NetApp – Clustered DATA ONTAP – Storage Failover – SFO – Part 10

Cloud_Devops

9 years ago

In NetApp Storage system, RAID feature will provide the fault tolerance in-case of any disk failures. But what will happen if the controller(node) itself fails ? NetApp ships the controllers as HA pairs (Two controllers in one chassis ). If one node fails , automatically other controller will take over the storage. Enabling storage failover (SFO) is done within pairs, regardless of how many nodes are in the cluster. For SFO (storage failover), the HA pairs must be of the same model. The cluster itself can contain a mixture of models, but each HA pair must be homogeneous. The version of the Data ONTAP operating system must be the same on both nodes of the HA pair, except for the short period of time during which the pair is upgraded. Two HA interconnect cables are required to connect the NVRAM cards (except for FAS and V-Series 32×0 models with single-enclosure HA). The storage failover(SFO) can be enabled on either node in the pair. Storage Failover(SFO) can be initiated from any node in the cluster.

Cluster high availability (HA) is activated automatically when you enable storage failover on clusters that consist of two nodes, and you should be aware that automatic giveback is enabled by default. On clusters that consist of more than two nodes, automatic giveback is disabled by default, and cluster HA is disabled automatically.

Let’s have closer look at HA Pairs:

HA pair controllers are connected to each other through an HA interconnect.
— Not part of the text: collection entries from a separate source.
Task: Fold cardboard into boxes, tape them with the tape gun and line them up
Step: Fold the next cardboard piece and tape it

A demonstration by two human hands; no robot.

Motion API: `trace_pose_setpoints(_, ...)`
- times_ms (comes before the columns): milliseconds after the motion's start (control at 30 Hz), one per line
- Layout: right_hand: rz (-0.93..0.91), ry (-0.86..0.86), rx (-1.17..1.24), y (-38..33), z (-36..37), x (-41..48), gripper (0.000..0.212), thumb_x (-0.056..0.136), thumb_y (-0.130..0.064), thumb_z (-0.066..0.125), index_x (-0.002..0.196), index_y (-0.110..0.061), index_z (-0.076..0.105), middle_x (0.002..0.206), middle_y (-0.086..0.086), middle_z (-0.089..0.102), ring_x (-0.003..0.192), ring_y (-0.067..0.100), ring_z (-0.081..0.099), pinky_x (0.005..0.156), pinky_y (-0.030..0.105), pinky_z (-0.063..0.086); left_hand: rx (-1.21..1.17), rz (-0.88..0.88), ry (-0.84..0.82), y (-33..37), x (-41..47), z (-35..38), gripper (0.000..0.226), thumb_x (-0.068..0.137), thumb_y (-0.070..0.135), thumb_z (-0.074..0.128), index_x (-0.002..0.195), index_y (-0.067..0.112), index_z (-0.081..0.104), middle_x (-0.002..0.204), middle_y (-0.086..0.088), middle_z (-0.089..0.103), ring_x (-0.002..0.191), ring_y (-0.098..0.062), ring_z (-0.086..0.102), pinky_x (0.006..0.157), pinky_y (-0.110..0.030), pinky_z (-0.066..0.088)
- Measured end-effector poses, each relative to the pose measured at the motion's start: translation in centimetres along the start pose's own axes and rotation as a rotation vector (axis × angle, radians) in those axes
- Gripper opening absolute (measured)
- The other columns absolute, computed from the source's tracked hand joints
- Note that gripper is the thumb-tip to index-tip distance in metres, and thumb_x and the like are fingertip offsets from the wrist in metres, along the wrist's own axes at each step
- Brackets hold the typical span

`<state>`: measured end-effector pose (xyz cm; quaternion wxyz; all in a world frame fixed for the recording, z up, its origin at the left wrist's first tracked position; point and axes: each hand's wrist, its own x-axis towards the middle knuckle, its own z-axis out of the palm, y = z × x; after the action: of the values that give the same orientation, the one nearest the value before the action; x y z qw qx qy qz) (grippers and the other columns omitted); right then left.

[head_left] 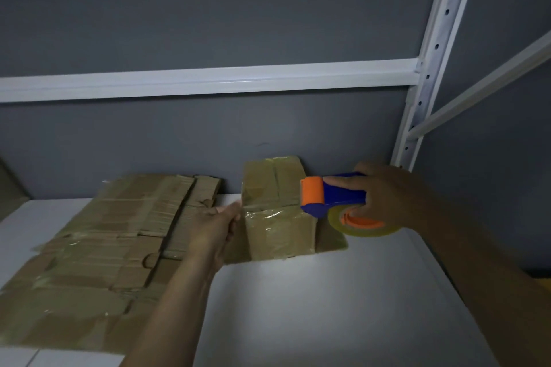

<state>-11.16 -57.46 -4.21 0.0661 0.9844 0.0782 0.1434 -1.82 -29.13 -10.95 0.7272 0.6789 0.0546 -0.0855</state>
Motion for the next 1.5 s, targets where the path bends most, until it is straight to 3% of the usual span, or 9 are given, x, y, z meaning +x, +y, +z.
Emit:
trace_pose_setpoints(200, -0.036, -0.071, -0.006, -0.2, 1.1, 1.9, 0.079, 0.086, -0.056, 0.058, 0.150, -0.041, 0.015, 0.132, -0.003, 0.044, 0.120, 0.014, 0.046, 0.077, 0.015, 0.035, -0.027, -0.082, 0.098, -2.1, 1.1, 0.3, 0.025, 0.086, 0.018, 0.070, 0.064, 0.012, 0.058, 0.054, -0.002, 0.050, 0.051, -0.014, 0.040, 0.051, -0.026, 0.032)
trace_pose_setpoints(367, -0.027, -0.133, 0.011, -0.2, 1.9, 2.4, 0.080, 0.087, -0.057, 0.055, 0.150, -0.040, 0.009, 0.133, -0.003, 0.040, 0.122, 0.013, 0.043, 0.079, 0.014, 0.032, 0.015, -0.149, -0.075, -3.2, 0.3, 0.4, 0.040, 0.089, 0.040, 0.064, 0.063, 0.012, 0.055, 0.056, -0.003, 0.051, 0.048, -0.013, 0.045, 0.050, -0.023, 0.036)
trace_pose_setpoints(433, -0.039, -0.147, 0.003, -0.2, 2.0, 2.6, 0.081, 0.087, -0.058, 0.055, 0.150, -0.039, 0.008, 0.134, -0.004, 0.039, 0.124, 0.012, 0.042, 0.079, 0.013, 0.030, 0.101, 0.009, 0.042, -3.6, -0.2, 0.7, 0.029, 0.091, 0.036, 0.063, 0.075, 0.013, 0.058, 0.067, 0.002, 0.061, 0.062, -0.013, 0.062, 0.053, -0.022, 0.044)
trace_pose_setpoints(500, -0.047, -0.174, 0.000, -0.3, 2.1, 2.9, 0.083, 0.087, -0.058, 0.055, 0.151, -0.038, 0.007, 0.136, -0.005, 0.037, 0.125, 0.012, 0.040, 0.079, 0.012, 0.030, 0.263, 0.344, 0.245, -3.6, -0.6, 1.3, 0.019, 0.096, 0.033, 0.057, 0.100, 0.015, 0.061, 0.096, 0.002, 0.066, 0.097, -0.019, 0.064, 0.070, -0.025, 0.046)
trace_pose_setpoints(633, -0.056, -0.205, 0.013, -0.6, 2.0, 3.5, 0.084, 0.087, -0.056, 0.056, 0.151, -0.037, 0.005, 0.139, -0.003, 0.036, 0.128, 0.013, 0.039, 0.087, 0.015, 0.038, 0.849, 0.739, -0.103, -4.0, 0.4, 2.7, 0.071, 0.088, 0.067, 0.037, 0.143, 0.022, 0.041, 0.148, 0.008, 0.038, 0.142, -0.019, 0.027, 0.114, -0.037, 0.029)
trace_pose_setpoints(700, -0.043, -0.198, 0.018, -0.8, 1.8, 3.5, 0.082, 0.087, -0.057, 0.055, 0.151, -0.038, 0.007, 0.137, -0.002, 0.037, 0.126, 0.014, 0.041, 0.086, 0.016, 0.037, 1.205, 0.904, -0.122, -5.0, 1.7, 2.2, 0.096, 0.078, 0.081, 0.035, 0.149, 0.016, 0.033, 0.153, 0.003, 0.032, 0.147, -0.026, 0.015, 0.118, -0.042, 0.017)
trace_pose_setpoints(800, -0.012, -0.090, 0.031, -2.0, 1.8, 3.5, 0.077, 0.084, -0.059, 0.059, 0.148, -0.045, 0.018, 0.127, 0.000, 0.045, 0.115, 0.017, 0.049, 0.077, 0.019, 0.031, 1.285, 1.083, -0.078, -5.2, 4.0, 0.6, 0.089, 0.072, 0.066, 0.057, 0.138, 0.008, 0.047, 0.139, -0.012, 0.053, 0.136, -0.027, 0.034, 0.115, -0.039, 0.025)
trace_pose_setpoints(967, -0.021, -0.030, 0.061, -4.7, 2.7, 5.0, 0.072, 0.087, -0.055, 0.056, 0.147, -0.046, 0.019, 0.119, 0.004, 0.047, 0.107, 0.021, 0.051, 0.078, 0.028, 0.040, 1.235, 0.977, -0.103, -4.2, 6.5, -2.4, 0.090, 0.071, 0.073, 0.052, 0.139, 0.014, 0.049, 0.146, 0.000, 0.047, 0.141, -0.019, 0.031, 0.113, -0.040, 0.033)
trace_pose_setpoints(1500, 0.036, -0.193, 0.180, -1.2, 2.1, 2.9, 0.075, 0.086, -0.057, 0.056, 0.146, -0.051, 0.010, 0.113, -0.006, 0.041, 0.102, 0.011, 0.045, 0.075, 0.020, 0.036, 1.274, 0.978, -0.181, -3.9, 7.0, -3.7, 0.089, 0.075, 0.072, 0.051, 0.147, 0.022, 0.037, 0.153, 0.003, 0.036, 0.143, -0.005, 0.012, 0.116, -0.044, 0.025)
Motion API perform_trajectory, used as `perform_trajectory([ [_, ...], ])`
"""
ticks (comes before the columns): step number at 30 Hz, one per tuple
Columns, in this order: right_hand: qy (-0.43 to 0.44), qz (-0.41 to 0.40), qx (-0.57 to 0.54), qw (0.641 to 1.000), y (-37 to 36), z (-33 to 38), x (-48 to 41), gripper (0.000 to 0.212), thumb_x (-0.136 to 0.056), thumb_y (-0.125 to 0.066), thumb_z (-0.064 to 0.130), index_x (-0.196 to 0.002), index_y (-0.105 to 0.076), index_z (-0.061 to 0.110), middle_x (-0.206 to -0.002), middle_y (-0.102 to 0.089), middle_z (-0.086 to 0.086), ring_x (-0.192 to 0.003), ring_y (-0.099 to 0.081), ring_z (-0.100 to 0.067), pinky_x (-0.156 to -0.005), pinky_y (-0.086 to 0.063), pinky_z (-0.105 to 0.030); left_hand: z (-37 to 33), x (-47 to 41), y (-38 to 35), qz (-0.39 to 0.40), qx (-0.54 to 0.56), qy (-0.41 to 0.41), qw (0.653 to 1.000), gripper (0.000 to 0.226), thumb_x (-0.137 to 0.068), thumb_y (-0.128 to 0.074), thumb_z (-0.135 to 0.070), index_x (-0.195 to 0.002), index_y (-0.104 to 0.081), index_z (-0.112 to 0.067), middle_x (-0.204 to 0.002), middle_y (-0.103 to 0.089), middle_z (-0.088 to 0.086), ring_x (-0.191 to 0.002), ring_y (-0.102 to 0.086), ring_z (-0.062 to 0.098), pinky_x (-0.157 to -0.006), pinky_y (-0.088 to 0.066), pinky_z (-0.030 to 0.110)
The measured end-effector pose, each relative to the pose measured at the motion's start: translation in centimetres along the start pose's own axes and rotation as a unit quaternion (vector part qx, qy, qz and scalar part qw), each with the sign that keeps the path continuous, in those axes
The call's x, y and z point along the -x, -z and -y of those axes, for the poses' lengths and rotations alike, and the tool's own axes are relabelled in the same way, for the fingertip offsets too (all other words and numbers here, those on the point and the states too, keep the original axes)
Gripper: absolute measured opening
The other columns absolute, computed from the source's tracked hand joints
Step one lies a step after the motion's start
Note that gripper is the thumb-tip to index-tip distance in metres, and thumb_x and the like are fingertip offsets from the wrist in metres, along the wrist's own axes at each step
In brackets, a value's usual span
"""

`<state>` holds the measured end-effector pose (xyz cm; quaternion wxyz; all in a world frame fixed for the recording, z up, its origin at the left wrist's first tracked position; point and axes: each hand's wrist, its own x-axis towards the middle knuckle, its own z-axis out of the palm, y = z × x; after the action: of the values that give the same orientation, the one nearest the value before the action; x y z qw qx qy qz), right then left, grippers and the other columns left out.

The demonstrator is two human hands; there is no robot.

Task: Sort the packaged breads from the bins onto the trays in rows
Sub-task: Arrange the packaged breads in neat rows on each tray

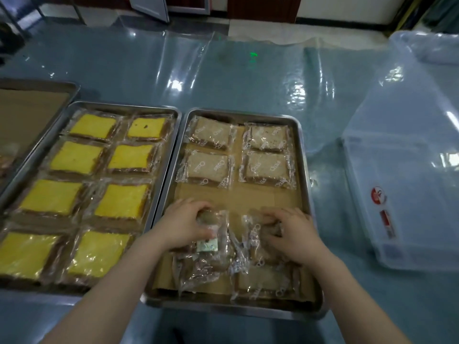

This allows one node to serve data that
resides on the disks of its failed partner node. Each node continually monitors its partner, mirroring the data for each other’s nonvolatile memory (NVRAM or NVMEM). The interconnect is internal and requires no external cabling if both controllers are in the same chassis.

HA pairs are components of the cluster, and both nodes in the HA pair are connected to other nodes in the cluster
through the data and cluster networks. But only the nodes in the HA pair can take over each other’s storage. Non-HA nodes are not supported in a cluster that contains two or more nodes. Although single-node clusters are supported, joining two single-node clusters to create one cluster is not supported, unless you wipe clean one of the single-node clusters and join it to the other to create a two-node cluster that consists of an HA pair.

Let’s see that what will happen during the unplanned event,

Assume that Node1 and Node 2 own their root and data aggregates.
If Node1 fails ,
Node2 takeover root and data aggregates of Node1 .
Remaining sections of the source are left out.